Tracking YouTube with Microsoft fabric Real Time Intelligence

A month ago, I promised on my previous LinkedIn post that I'd show you how to track YouTube live streams from Sri Lanka's prime-time news channels using the Real-Time Intelligence (RTI) capabilities in Microsoft Fabric — and here we are. This blog takes you through how I built a streaming data solution that tracks live viewer metrics in real time using Fabric, YouTube APIs, and PySpark,Python Notebook.

💡

Disclaimer : This is a technical exploration for learning purposes. I have no affiliation with the featured TV channels,YouTube and this post doesn't serve any promotional intent.

Why Microsoft Fabric RTI for YouTube Stream Analytics?

RTI isn't just another event streaming platform—it's built for scenarios where milliseconds matter. Unlike traditional ETL pipelines that batch-process data every few hours, RTI creates a continuous data pipeline that can ingest, transform, and analyze YouTube API responses as they arrive.

What makes this particularly interesting is RTI's native integration with KQL (Kusto Query Language) databases, which can handle semi-structured JSON payloads from YouTube APIs without complex schema transformations. Plus, the EventStream connectors eliminate the need for custom message brokers.

For comprehensive fundamentals, Microsoft's official documentation provides excellent coverage: Microsoft Fabric Real-Time Intelligence Documentation.

Project Scope : Sri Lankan News Ecosystem

I targeted my country - Sri Lanka's major news broadcasters during their prime-time slots : Lunch (11:45-13:00), evening (18:30-19:45), and night (21:00-22:00).
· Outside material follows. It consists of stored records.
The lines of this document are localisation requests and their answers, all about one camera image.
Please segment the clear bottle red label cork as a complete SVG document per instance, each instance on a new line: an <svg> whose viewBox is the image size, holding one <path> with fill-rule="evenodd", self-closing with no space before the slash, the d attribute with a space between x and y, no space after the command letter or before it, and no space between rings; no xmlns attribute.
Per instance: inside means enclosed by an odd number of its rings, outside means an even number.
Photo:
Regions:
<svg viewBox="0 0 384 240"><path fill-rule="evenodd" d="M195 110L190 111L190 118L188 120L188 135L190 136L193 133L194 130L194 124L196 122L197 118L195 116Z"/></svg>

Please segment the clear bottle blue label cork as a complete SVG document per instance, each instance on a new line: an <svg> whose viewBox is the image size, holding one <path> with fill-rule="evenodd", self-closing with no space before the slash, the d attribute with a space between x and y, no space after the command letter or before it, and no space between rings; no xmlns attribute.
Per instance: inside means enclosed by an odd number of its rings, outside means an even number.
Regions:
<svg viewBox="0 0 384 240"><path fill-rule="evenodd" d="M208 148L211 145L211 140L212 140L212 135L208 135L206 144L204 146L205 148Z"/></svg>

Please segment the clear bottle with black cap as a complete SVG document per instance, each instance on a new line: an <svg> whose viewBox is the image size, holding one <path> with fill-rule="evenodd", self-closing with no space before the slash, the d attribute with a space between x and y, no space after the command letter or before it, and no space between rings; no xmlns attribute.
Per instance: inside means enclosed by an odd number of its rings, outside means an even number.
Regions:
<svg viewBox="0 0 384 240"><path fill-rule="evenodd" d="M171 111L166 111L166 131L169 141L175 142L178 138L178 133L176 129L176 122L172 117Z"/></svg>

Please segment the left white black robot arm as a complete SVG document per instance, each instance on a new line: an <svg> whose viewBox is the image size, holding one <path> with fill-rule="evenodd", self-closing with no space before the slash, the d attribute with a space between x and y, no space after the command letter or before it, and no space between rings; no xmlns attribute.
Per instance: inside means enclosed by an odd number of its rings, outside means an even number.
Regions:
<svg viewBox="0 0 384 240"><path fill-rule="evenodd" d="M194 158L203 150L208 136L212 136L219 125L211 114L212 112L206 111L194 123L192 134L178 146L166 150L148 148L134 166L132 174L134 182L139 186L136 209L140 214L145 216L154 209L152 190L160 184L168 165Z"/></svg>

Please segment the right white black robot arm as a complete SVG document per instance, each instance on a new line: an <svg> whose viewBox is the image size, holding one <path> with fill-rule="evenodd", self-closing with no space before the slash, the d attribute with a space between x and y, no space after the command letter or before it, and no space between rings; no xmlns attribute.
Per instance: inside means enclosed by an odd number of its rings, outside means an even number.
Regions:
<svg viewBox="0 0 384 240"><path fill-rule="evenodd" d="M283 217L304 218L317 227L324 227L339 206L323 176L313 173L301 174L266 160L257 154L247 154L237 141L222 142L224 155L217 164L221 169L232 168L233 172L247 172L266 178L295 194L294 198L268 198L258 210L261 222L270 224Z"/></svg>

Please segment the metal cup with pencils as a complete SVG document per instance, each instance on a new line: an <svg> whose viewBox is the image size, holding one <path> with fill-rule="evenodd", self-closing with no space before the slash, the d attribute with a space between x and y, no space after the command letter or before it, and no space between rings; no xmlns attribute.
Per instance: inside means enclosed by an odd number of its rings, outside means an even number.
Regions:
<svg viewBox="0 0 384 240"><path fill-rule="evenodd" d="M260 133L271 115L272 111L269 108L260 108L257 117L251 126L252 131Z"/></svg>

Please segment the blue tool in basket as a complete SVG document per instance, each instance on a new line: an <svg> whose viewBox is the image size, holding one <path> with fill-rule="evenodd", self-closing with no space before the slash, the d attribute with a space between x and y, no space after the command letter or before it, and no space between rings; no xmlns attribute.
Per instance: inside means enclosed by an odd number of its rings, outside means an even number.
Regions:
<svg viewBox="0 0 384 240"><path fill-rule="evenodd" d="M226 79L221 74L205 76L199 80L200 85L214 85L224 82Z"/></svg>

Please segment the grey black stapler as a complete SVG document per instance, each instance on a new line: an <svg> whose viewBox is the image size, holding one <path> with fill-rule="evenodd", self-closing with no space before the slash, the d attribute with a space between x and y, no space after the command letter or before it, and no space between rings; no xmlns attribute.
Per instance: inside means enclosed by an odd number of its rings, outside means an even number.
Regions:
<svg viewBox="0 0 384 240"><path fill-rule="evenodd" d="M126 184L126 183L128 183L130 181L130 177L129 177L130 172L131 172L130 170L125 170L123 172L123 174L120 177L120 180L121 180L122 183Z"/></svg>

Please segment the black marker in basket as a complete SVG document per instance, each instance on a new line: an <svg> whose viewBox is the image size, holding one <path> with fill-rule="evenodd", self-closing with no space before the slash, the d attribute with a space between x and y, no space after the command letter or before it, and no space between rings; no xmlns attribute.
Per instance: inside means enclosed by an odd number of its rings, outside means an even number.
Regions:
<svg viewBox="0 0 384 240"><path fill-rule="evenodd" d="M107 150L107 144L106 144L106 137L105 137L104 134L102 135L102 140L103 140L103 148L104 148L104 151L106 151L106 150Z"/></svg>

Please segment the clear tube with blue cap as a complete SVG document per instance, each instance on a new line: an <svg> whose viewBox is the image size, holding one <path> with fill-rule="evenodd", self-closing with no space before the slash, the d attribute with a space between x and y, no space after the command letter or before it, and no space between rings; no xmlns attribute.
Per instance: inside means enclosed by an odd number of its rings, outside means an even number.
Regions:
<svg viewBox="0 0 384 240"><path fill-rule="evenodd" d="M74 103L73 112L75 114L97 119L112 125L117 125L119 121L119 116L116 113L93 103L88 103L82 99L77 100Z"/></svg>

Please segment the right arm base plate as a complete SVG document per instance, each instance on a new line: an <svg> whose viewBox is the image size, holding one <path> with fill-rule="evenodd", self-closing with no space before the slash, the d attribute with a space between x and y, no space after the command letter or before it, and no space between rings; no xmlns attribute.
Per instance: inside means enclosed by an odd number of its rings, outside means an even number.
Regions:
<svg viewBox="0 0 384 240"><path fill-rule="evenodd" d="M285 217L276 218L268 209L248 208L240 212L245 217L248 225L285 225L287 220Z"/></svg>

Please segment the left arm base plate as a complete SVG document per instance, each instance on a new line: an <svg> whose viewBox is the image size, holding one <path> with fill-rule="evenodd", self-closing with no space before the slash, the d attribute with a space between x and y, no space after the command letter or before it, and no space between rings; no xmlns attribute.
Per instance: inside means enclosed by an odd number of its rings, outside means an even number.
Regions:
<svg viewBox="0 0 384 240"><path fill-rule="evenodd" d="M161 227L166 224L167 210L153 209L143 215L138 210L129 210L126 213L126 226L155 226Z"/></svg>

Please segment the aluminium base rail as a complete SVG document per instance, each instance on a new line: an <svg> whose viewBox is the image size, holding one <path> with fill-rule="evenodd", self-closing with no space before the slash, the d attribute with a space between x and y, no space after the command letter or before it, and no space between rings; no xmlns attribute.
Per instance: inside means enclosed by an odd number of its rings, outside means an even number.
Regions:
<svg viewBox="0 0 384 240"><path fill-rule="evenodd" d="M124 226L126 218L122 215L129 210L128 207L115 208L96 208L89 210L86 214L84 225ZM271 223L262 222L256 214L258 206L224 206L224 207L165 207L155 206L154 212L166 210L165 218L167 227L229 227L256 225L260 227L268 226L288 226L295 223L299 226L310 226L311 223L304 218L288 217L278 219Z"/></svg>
The hypothesis? YouTube concurrent viewers could serve as a leading indicator for overall channel engagement trends.

Here's the kicker : While YouTube Live represents maybe 10-20% of total TV or post streaming of Youtube Live viewership, it often shows engagement spikes 30-60 minutes before they appear in traditional viewership metrics and this leads a very crucial information of actual overall TV channel viewers preference and taste. This makes real-time YouTube analytics surprisingly valuable for media monitoring and competitive intelligence.

Architecture :

Here's how the pieces fit together :

The architecture leverages MS Fabric's strength : Seamless integration between compute ( PySpark notebooks), messaging (EventStreams), and analytics (KQL databases).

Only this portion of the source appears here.